**Exercise details:** Your answer should be the full set of entries, given again without alteration.
__________________________________________________
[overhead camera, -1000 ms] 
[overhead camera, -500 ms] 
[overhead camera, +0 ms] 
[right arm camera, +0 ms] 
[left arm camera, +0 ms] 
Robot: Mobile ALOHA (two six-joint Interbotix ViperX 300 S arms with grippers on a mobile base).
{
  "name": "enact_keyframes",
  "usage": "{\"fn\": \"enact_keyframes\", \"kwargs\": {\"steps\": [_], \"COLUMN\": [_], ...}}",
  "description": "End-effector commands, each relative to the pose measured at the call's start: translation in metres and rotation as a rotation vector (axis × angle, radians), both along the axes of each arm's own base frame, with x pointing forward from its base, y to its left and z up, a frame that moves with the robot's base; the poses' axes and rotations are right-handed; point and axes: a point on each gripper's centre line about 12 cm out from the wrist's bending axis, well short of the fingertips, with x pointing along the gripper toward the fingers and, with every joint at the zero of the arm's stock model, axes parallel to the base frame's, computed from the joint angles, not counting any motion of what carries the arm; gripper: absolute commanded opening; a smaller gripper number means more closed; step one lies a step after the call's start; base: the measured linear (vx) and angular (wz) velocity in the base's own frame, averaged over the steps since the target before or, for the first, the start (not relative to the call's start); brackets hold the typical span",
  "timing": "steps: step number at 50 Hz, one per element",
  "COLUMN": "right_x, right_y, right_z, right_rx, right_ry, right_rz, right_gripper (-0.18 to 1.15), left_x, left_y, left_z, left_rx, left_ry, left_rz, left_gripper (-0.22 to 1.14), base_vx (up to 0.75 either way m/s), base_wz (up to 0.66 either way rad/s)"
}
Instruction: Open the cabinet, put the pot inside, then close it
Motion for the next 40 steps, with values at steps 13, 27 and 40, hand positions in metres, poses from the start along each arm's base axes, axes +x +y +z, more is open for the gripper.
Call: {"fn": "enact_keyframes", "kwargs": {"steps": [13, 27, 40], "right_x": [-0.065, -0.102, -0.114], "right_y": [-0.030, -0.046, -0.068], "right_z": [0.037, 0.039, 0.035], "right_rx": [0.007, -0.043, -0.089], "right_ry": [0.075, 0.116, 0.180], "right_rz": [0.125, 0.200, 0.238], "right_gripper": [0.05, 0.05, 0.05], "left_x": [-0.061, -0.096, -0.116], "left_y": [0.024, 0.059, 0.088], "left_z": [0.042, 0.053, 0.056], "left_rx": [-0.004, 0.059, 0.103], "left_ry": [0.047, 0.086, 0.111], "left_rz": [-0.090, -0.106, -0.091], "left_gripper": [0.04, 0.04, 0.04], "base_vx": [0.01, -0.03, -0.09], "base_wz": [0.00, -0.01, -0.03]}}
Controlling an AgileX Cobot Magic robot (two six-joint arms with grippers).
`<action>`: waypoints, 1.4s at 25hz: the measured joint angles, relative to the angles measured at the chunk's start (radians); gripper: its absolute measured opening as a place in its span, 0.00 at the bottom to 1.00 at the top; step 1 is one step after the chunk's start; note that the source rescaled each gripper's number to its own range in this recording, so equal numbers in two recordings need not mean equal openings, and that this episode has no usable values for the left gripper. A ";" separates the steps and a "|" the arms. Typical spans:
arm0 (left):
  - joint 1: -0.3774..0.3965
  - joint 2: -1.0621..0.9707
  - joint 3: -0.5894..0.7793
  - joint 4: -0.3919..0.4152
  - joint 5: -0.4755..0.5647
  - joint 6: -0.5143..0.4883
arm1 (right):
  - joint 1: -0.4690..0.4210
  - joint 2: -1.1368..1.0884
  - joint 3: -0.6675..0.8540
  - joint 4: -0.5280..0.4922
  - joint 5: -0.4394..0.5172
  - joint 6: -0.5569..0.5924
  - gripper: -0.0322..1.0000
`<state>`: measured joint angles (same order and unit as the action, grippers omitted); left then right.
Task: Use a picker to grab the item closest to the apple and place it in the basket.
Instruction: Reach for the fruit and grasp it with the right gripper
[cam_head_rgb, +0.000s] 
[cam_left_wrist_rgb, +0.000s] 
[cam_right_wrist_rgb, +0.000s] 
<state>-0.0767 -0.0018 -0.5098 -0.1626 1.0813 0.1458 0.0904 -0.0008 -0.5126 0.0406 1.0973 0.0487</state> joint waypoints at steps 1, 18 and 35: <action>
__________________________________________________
**Answer for the task:**
[overhead camera, -1000 ms] 
[overhead camera, -500 ms] 
[overhead camera, +0 ms] 
[right arm camera, +0 ms] 
[left arm camera, +0 ms] 
Robot: Mobile ALOHA (two six-joint Interbotix ViperX 300 S arms with grippers on a mobile base).
{
  "name": "enact_keyframes",
  "usage": "{\"fn\": \"enact_keyframes\", \"kwargs\": {\"steps\": [_], \"COLUMN\": [_], ...}}",
  "description": "End-effector commands, each relative to the pose measured at the call's start: translation in metres and rotation as a rotation vector (axis × angle, radians), both along the axes of each arm's own base frame, with x pointing forward from its base, y to its left and z up, a frame that moves with the robot's base; the poses' axes and rotations are right-handed; point and axes: a point on each gripper's centre line about 12 cm out from the wrist's bending axis, well short of the fingertips, with x pointing along the gripper toward the fingers and, with every joint at the zero of the arm's stock model, axes parallel to the base frame's, computed from the joint angles, not counting any motion of what carries the arm; gripper: absolute commanded opening; a smaller gripper number means more closed; step one lies a step after the call's start; base: the measured linear (vx) and angular (wz) velocity in the base's own frame, averaged over the steps since the target before or, for the first, the start (not relative to the call's start); brackets hold the typical span",
  "timing": "steps: step number at 50 Hz, one per element",
  "COLUMN": "right_x, right_y, right_z, right_rx, right_ry, right_rz, right_gripper (-0.18 to 1.15), left_x, left_y, left_z, left_rx, left_ry, left_rz, left_gripper (-0.22 to 1.14), base_vx (up to 0.75 either way m/s), base_wz (up to 0.66 either way rad/s)"
}
Instruction: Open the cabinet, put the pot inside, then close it
Motion for the next 40 steps, with values at steps 13, 27 and 40, hand positions in metres, poses from the start along each arm's base axes, axes +x +y +z, more is open for the gripper.
Call: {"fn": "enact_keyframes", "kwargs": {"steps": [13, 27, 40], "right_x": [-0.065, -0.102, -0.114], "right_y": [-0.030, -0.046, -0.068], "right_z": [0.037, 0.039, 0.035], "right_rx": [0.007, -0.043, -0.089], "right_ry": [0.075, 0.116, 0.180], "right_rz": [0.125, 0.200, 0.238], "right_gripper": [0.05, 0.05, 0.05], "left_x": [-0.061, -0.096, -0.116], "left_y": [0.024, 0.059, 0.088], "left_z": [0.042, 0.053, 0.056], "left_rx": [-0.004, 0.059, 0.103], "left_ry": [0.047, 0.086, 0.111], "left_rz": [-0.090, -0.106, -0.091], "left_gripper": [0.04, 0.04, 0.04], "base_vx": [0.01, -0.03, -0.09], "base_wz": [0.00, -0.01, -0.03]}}
Controlling an AgileX Cobot Magic robot (two six-joint arms with grippers).
`<action>`: waypoints, 1.4s at 25hz: the measured joint angles, relative to the angles measured at the chunk's start (radians); gripper: its absolute measured opening as a place in its span, 0.00 at the bottom to 1.00 at the top; step 1 is one step after the chunk's start; note that the source rescaled each gripper's number to its own range in this recording, so equal numbers in two recordings need not mean equal openings, and that this episode has no usable values for the left gripper. A ";" separates the steps and a "|" the arms. Typical spans:
arm0 (left):
  - joint 1: -0.3774..0.3965
  - joint 2: -1.0621..0.9707
  - joint 3: -0.5894..0.7793
  - joint 4: -0.3919..0.4152
  - joint 5: -0.4755..0.5647
  - joint 6: -0.5143..0.4883
arm1 (right):
  - joint 1: -0.4690..0.4210
  - joint 2: -1.1368..1.0884
  - joint 3: -0.6675..0.8540
  - joint 4: -0.5280..0.4922
  - joint 5: -0.4394..0.5172
  - joint 6: -0.5569..0.5924
  - gripper: -0.0322..1.0000
`<state>`: measured joint angles (same order and unit as the action, grippers omitted); left then right.
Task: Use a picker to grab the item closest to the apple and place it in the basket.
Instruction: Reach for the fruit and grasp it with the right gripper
[cam_head_rgb, +0.000s] 
[cam_left_wrist_rgb, +0.000s] 
[cam_right_wrist_rgb, +0.000s] 
<state>-0.0767 -0.0018 -0.5098 -0.1626 1.0813 0.1458 0.0904 -0.0008 -0.5126 0.0406 1.0973 0.0487</state> joint waypoints at steps 1, 18 and 35: <action>

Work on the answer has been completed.